At some point between October 1940 and June 1941, a high explosive bomb fell onto Royal Crescent, south-west of the Mews. The Mews was noted as having a mixture of comfortable living conditions with lower than average, household earnings for the time when the London Poverty Maps were first published.
The Mews is part of Kensington’s Norland Conservation Area; first designated in 1969, it contains Royal Crescent, Norland Square and St. James’s gardens. Building of the area began in the 1840’s and was completed just fifteen years later. It contains linked terraces and is largely urban in style.

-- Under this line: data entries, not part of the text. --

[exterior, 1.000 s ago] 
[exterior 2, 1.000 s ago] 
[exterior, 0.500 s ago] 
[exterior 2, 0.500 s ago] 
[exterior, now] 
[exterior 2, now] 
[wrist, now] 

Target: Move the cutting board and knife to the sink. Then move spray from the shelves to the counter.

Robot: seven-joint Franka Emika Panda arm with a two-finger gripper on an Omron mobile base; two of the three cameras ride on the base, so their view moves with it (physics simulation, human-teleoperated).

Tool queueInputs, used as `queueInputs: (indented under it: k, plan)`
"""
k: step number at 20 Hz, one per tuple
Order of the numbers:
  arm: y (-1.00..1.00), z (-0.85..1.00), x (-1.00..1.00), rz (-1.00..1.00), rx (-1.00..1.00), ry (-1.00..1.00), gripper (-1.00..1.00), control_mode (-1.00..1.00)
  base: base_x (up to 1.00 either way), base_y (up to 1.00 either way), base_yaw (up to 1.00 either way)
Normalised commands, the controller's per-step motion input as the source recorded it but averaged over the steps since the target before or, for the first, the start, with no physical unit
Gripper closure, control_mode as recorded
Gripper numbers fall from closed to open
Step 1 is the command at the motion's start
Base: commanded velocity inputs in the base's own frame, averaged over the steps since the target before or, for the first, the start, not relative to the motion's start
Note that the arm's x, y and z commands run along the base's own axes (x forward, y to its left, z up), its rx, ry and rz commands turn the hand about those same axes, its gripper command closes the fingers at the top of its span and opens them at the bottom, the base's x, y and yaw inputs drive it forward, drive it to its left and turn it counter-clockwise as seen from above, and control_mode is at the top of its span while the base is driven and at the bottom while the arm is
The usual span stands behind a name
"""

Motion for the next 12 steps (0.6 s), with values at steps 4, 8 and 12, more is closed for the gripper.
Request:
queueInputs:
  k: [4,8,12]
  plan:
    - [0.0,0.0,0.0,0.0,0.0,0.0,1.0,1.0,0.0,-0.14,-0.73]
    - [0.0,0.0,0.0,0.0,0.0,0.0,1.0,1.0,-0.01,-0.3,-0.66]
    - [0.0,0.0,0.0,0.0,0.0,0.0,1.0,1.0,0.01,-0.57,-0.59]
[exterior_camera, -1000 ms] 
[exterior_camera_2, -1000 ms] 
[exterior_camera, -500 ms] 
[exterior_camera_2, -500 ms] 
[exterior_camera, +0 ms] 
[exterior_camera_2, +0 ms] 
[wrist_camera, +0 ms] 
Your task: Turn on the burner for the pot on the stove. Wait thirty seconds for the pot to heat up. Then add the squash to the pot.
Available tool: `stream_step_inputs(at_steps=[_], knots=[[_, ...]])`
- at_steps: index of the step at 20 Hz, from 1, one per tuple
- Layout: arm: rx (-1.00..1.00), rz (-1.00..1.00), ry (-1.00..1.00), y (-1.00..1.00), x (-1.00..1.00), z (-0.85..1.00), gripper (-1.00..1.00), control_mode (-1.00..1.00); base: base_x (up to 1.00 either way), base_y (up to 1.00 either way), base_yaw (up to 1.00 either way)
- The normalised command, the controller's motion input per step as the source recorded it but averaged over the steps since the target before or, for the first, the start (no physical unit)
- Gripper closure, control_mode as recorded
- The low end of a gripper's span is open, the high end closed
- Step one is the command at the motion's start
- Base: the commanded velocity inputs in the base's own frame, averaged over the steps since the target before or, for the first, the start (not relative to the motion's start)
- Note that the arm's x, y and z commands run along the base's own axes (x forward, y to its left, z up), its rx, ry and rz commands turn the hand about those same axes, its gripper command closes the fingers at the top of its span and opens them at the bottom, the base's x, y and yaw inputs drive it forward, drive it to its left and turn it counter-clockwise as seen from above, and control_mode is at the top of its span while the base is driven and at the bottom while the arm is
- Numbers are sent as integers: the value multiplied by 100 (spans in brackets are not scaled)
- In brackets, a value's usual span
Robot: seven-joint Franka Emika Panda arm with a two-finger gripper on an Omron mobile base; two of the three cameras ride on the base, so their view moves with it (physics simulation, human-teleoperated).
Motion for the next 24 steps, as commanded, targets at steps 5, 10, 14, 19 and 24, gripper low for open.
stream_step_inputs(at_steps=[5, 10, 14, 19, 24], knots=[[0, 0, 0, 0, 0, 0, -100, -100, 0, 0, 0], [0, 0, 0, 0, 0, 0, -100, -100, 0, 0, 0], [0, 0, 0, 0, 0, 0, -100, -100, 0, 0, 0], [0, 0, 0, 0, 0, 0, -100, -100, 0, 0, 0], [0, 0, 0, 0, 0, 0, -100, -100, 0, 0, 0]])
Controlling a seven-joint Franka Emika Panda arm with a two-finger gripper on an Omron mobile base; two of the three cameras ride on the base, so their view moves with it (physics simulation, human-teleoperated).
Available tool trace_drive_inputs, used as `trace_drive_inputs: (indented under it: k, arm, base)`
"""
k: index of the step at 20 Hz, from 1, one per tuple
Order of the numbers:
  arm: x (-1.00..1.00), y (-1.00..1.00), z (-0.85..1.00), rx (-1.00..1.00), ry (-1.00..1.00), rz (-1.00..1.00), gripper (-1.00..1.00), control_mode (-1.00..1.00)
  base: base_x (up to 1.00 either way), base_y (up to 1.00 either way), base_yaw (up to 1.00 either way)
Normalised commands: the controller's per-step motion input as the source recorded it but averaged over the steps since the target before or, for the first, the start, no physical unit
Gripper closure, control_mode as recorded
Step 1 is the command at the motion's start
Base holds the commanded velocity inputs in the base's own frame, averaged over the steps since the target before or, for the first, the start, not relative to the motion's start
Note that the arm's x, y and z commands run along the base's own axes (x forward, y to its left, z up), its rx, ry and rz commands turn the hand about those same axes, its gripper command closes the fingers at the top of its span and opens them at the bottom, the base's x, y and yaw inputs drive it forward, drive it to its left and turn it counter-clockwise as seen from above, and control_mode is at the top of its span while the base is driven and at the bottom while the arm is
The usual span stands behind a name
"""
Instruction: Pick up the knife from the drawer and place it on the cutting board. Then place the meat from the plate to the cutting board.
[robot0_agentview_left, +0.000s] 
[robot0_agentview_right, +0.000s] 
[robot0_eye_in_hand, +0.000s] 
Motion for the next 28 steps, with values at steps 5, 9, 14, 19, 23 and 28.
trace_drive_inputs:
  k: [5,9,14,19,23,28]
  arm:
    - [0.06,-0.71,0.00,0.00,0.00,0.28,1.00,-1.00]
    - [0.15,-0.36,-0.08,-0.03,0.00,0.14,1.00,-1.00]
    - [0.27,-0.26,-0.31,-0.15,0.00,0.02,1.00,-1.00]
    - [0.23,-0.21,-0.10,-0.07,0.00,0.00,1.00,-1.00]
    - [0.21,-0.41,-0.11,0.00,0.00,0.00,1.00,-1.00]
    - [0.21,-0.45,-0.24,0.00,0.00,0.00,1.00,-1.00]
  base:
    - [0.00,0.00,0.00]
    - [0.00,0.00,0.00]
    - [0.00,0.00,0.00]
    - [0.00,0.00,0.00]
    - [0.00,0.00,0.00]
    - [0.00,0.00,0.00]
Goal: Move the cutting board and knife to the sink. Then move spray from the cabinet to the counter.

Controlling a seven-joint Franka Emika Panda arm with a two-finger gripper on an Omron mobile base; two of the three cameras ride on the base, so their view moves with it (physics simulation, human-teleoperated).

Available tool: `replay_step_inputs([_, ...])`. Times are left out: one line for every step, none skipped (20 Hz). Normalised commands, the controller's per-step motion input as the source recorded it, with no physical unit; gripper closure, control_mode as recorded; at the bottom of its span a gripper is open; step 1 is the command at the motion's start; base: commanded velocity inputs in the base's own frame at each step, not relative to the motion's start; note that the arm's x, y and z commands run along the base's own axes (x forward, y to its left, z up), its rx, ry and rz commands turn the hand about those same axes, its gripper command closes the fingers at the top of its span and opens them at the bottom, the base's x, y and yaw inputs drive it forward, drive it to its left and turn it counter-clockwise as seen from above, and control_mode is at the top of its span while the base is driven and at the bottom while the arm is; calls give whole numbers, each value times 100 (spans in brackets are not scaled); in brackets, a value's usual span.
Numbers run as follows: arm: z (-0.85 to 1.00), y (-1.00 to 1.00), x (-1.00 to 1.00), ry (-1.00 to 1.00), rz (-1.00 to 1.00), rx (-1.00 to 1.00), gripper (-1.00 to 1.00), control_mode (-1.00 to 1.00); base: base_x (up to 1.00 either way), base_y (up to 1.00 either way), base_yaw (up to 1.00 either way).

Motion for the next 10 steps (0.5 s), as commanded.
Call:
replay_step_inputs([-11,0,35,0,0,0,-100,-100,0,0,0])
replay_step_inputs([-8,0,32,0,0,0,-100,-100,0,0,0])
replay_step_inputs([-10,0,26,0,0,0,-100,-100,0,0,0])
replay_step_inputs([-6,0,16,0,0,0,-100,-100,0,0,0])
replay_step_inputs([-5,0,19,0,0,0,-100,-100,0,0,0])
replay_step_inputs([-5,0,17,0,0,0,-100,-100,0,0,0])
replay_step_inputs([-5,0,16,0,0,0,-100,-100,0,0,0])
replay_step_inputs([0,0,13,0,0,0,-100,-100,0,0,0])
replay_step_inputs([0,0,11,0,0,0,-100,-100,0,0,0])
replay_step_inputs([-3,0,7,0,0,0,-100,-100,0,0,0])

The two storey properties have rendered or painted brickwork facades with a variety of parapet and pitched roof styles, surrounded by a tarmacadam road surface and raised pavements.
Originally the stable/ coach house accommodation for the main houses on Norland Square and Addison Avenue, the primary purpose of the Mews properties is now residential.
Before and since 2003 there have been a number of planning applications made for alterations to the properties in the Mews, most notably; the complete demolition of a property, basement excavations and the rebuilding of a rear garden extension. Conservation Area controls apply to any new development in the Mews.